Work item
Exactly the lines below from the one with "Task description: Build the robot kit" up to and including the one with "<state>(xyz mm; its" make up the answer, with nothing else added.

Source material
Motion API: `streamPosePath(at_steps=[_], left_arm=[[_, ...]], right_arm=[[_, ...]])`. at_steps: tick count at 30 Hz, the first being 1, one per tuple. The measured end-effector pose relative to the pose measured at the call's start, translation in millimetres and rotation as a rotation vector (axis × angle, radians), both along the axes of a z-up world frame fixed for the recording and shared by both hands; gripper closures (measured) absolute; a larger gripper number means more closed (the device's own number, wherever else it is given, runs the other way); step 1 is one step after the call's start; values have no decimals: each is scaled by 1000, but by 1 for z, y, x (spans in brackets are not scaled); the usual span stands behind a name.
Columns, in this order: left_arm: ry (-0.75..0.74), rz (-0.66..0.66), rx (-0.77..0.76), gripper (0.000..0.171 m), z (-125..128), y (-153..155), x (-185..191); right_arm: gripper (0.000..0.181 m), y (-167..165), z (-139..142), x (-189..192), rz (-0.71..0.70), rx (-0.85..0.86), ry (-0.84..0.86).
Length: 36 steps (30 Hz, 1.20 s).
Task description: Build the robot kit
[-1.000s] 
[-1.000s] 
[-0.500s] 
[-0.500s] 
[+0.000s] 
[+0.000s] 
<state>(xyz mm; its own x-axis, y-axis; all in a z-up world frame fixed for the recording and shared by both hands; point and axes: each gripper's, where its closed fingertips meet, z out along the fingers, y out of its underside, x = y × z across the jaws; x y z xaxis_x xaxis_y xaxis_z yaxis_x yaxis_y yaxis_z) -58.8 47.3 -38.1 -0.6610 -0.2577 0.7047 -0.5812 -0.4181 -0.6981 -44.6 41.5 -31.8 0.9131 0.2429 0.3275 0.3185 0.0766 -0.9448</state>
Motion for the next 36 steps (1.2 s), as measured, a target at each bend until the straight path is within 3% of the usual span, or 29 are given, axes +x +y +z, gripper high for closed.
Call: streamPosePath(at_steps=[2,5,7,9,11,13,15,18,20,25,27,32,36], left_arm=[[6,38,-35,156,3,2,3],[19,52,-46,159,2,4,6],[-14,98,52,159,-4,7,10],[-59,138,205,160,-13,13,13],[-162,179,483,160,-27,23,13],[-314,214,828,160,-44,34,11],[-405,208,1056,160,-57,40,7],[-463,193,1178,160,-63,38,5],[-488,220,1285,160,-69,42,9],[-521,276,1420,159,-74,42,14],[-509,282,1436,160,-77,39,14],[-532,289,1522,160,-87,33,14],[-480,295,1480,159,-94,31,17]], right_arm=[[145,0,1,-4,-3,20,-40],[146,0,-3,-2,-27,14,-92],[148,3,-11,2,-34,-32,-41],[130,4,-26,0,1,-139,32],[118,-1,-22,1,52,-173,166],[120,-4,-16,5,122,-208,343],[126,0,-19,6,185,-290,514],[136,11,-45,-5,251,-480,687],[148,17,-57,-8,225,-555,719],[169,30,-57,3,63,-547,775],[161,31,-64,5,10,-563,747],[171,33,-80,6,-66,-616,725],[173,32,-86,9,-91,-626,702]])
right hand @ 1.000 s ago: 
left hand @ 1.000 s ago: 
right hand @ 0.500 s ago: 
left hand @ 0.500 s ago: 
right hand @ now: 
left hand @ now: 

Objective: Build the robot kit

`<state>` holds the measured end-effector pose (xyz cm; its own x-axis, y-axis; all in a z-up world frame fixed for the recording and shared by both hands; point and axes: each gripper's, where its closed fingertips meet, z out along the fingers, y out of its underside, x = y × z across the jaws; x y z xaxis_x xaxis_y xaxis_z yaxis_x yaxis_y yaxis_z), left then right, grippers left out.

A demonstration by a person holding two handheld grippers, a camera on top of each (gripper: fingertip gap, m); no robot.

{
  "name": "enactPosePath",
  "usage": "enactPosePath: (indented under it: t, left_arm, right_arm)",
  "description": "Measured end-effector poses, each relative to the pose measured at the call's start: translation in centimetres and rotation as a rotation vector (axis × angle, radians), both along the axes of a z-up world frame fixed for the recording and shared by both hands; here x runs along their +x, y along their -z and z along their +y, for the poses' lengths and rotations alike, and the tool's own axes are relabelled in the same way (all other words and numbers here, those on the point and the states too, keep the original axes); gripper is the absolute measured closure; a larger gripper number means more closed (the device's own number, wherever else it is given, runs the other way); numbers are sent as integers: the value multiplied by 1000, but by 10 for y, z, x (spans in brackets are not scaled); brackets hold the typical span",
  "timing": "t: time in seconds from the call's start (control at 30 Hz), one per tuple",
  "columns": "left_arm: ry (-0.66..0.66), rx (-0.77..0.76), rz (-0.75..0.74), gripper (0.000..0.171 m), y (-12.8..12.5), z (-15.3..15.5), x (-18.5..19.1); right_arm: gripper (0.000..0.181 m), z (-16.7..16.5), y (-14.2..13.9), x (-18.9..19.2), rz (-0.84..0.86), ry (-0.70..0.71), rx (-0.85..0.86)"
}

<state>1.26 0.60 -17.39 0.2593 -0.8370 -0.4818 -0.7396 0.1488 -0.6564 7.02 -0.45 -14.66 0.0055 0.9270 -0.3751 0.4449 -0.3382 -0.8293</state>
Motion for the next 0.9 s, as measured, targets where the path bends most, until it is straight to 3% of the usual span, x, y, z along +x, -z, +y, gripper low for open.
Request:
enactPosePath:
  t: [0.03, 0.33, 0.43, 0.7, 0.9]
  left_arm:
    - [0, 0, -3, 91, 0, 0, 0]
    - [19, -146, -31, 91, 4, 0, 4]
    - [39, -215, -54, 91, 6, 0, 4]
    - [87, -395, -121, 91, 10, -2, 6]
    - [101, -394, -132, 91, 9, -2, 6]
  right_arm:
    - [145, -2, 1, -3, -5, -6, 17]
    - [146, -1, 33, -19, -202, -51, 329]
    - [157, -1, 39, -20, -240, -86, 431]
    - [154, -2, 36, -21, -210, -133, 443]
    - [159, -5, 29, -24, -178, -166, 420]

Exercise answer
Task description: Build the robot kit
[-1.000s] 
[-1.000s] 
[-0.500s] 
[-0.500s] 
[+0.000s] 
[+0.000s] 
<state>(xyz mm; its own x-axis, y-axis; all in a z-up world frame fixed for the recording and shared by both hands; point and axes: each gripper's, where its closed fingertips meet, z out along the fingers, y out of its underside, x = y × z across the jaws; x y z xaxis_x xaxis_y xaxis_z yaxis_x yaxis_y yaxis_z) -58.8 47.3 -38.1 -0.6610 -0.2577 0.7047 -0.5812 -0.4181 -0.6981 -44.6 41.5 -31.8 0.9131 0.2429 0.3275 0.3185 0.0766 -0.9448</state>

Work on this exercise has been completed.